Copy every record below exactly as it appears.

----- Provided material

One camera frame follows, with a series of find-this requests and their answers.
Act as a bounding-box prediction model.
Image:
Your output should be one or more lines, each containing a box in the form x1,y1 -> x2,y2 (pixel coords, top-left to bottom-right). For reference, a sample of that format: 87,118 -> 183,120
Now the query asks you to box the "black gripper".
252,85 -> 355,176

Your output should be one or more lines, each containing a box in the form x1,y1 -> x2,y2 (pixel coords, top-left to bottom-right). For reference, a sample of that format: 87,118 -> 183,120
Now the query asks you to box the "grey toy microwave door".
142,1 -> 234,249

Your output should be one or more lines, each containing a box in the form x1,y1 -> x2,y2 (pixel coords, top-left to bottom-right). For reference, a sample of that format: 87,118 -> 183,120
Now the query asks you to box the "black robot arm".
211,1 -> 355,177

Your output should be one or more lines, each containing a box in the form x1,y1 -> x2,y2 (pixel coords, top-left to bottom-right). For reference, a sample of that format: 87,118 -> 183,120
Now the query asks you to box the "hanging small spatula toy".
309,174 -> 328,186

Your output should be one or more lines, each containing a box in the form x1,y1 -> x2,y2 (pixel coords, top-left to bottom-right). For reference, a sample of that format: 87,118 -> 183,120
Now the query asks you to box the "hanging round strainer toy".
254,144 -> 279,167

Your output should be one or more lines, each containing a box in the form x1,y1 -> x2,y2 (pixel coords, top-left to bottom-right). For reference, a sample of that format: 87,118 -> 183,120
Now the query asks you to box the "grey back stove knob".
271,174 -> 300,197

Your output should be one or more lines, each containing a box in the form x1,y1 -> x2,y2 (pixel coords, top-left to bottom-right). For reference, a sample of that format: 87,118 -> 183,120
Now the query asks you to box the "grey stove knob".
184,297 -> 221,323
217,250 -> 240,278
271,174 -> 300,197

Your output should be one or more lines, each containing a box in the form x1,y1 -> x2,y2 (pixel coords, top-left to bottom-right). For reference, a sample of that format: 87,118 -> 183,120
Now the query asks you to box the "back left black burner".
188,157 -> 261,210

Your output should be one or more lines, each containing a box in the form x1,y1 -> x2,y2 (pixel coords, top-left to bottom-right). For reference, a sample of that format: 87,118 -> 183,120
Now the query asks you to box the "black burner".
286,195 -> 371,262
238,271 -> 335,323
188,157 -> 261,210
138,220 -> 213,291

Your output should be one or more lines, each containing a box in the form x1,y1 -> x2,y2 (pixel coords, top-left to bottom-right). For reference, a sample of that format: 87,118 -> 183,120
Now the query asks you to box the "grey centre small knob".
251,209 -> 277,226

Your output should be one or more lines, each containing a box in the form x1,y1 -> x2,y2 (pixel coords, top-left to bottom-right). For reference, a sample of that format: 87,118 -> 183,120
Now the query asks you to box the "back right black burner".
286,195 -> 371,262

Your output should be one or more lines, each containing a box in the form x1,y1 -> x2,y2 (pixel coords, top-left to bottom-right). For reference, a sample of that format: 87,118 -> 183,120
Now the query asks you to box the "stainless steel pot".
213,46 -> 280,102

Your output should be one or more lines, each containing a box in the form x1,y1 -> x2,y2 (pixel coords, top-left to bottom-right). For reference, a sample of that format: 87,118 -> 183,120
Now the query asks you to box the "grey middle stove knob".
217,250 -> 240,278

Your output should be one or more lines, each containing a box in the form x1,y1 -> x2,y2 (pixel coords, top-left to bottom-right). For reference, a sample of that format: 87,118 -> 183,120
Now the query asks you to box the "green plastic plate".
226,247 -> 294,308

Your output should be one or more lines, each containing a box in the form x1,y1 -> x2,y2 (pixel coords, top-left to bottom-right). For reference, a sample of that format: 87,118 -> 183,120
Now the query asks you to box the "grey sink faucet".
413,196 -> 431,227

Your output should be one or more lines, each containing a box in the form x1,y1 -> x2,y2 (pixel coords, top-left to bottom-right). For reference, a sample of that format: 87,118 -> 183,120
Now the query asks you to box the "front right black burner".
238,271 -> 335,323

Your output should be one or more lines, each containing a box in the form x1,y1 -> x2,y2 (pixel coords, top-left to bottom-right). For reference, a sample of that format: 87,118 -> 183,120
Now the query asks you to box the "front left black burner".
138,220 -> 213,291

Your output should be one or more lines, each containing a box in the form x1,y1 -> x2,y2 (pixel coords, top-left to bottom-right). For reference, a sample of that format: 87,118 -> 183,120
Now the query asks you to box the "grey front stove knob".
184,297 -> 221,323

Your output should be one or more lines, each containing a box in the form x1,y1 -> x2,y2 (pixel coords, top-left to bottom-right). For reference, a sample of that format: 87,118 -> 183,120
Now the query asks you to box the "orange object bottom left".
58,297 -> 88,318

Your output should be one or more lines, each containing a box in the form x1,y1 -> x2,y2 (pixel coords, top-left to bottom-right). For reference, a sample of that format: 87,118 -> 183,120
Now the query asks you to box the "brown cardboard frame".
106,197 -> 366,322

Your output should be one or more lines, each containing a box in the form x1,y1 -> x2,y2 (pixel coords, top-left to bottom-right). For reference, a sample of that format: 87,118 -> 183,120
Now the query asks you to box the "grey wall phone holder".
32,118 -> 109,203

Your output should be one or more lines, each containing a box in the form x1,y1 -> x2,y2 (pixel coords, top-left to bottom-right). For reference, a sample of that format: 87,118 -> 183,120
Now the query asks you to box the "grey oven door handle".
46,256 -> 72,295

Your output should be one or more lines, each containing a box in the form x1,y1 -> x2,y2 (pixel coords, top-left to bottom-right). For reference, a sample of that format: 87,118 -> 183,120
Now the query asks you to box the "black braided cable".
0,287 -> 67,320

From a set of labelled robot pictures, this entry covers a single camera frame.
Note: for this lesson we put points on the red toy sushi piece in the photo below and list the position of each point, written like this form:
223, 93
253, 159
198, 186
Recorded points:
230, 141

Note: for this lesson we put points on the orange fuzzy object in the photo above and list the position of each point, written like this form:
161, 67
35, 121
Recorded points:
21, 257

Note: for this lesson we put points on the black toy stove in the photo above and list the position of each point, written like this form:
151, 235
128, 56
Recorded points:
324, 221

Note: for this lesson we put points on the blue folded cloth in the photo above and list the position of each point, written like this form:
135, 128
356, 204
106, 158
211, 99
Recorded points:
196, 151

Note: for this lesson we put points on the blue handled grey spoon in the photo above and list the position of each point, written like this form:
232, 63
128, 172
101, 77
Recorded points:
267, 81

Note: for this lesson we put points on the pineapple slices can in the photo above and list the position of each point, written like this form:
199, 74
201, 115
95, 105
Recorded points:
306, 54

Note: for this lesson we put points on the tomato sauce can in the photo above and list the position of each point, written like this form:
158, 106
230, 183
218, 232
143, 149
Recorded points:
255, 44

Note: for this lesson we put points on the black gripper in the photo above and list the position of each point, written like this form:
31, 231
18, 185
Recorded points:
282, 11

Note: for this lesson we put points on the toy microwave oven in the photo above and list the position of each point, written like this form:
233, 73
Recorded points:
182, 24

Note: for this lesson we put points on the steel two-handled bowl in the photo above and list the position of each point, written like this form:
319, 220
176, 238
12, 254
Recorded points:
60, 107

----------

Answer space =
One camera frame follows, with a series of find-this requests and their answers.
Act as a bounding-box prediction model.
Image:
Your output should be one or more lines, each containing a box in the form x1,y1 -> x2,y2 (pixel coords, top-left to bottom-right). For reference, a sample of that format: 87,118 -> 183,120
Now the query asks you to box the "black gripper".
252,85 -> 355,176

Your output should be one or more lines, each containing a box in the form x1,y1 -> x2,y2 (pixel coords, top-left to bottom-right). For reference, a sample of that format: 87,118 -> 183,120
Now the query asks you to box the "grey toy microwave door".
142,1 -> 234,249

Your output should be one or more lines, each containing a box in the form x1,y1 -> x2,y2 (pixel coords, top-left to bottom-right). For reference, a sample of that format: 87,118 -> 183,120
Now the query asks you to box the "black robot arm".
211,1 -> 355,177

Your output should be one or more lines, each containing a box in the form x1,y1 -> x2,y2 (pixel coords, top-left to bottom-right). For reference, a sample of that format: 87,118 -> 183,120
Now the query asks you to box the "hanging small spatula toy".
309,174 -> 328,186

Your output should be one or more lines, each containing a box in the form x1,y1 -> x2,y2 (pixel coords, top-left to bottom-right). For reference, a sample of that format: 87,118 -> 183,120
Now the query asks you to box the "hanging round strainer toy".
254,144 -> 279,167

Your output should be one or more lines, each containing a box in the form x1,y1 -> x2,y2 (pixel coords, top-left to bottom-right). For reference, a sample of that format: 87,118 -> 183,120
Now the query asks you to box the "grey back stove knob".
271,174 -> 300,197

Your output should be one or more lines, each containing a box in the form x1,y1 -> x2,y2 (pixel coords, top-left to bottom-right). For reference, a sample of that format: 87,118 -> 183,120
Now the query asks you to box the "grey stove knob".
184,297 -> 221,323
217,250 -> 240,278
271,174 -> 300,197

Your output should be one or more lines, each containing a box in the form x1,y1 -> x2,y2 (pixel coords, top-left to bottom-right). For reference, a sample of that format: 87,118 -> 183,120
Now the query asks you to box the "back left black burner".
188,157 -> 261,210

Your output should be one or more lines, each containing a box in the form x1,y1 -> x2,y2 (pixel coords, top-left to bottom-right). For reference, a sample of that format: 87,118 -> 183,120
Now the query asks you to box the "black burner".
286,195 -> 371,262
238,271 -> 335,323
188,157 -> 261,210
138,220 -> 213,291

Your output should be one or more lines, each containing a box in the form x1,y1 -> x2,y2 (pixel coords, top-left to bottom-right). For reference, a sample of that format: 87,118 -> 183,120
Now the query asks you to box the "grey centre small knob".
251,209 -> 277,226

Your output should be one or more lines, each containing a box in the form x1,y1 -> x2,y2 (pixel coords, top-left to bottom-right). For reference, a sample of that format: 87,118 -> 183,120
Now the query asks you to box the "back right black burner".
286,195 -> 371,262

Your output should be one or more lines, each containing a box in the form x1,y1 -> x2,y2 (pixel coords, top-left to bottom-right). For reference, a sample of that format: 87,118 -> 183,120
Now the query asks you to box the "stainless steel pot".
213,46 -> 280,102

Your output should be one or more lines, each containing a box in the form x1,y1 -> x2,y2 (pixel coords, top-left to bottom-right). For reference, a sample of that format: 87,118 -> 183,120
Now the query asks you to box the "grey middle stove knob".
217,250 -> 240,278

Your output should be one or more lines, each containing a box in the form x1,y1 -> x2,y2 (pixel coords, top-left to bottom-right). For reference, a sample of that format: 87,118 -> 183,120
Now the query asks you to box the "green plastic plate".
226,247 -> 294,308

Your output should be one or more lines, each containing a box in the form x1,y1 -> x2,y2 (pixel coords, top-left to bottom-right). For reference, a sample of that format: 87,118 -> 183,120
Now the query asks you to box the "grey sink faucet".
413,196 -> 431,227

Your output should be one or more lines, each containing a box in the form x1,y1 -> x2,y2 (pixel coords, top-left to bottom-right). For reference, a sample of that format: 87,118 -> 183,120
Now the query asks you to box the "front right black burner".
238,271 -> 335,323

Your output should be one or more lines, each containing a box in the form x1,y1 -> x2,y2 (pixel coords, top-left to bottom-right). For reference, a sample of that format: 87,118 -> 183,120
Now the query asks you to box the "front left black burner".
138,220 -> 213,291

Your output should be one or more lines, each containing a box in the form x1,y1 -> x2,y2 (pixel coords, top-left to bottom-right). For reference, a sample of that format: 87,118 -> 183,120
Now the query asks you to box the "grey front stove knob".
184,297 -> 221,323

Your output should be one or more lines, each containing a box in the form x1,y1 -> x2,y2 (pixel coords, top-left to bottom-right). For reference, a sample of that format: 87,118 -> 183,120
Now the query asks you to box the "orange object bottom left".
58,297 -> 88,318

Your output should be one or more lines, each containing a box in the form x1,y1 -> x2,y2 (pixel coords, top-left to bottom-right). For reference, a sample of that format: 87,118 -> 183,120
Now the query asks you to box the "brown cardboard frame".
106,197 -> 366,322

Your output should be one or more lines, each containing a box in the form x1,y1 -> x2,y2 (pixel coords, top-left to bottom-right). For reference, a sample of that format: 87,118 -> 183,120
Now the query asks you to box the "grey wall phone holder".
32,118 -> 109,203

Your output should be one or more lines, each containing a box in the form x1,y1 -> x2,y2 (pixel coords, top-left to bottom-right). For reference, a sample of that format: 87,118 -> 183,120
Now the query asks you to box the "grey oven door handle".
46,256 -> 72,295

Your output should be one or more lines, each containing a box in the form x1,y1 -> x2,y2 (pixel coords, top-left to bottom-right). For reference, a sample of that format: 87,118 -> 183,120
Now the query asks you to box the "black braided cable".
0,287 -> 67,320

From a set of labelled robot pictures, this entry covers a single camera frame.
Note: for this lesson we put points on the red toy sushi piece in the photo below and list the position of each point, written like this form:
223, 93
253, 159
198, 186
Recorded points:
230, 141

Note: for this lesson we put points on the orange fuzzy object in the photo above and list the position of each point, written like this form:
161, 67
35, 121
Recorded points:
21, 257

Note: for this lesson we put points on the black toy stove in the photo above and list the position of each point, written like this form:
151, 235
128, 56
Recorded points:
324, 221

Note: for this lesson we put points on the blue folded cloth in the photo above and list the position of each point, written like this form:
135, 128
356, 204
106, 158
211, 99
Recorded points:
196, 151

Note: for this lesson we put points on the blue handled grey spoon in the photo above and list the position of each point, written like this form:
232, 63
128, 172
101, 77
Recorded points:
267, 81

Note: for this lesson we put points on the pineapple slices can in the photo above and list the position of each point, written like this form:
199, 74
201, 115
95, 105
Recorded points:
306, 54

Note: for this lesson we put points on the tomato sauce can in the photo above and list the position of each point, written like this form:
158, 106
230, 183
218, 232
143, 149
Recorded points:
255, 44

Note: for this lesson we put points on the black gripper in the photo above and list the position of each point, written like this form:
31, 231
18, 185
Recorded points:
282, 11

Note: for this lesson we put points on the toy microwave oven in the photo above and list the position of each point, written like this form:
233, 73
Recorded points:
182, 24

Note: for this lesson we put points on the steel two-handled bowl in the photo above and list the position of each point, written like this form:
319, 220
176, 238
12, 254
Recorded points:
60, 107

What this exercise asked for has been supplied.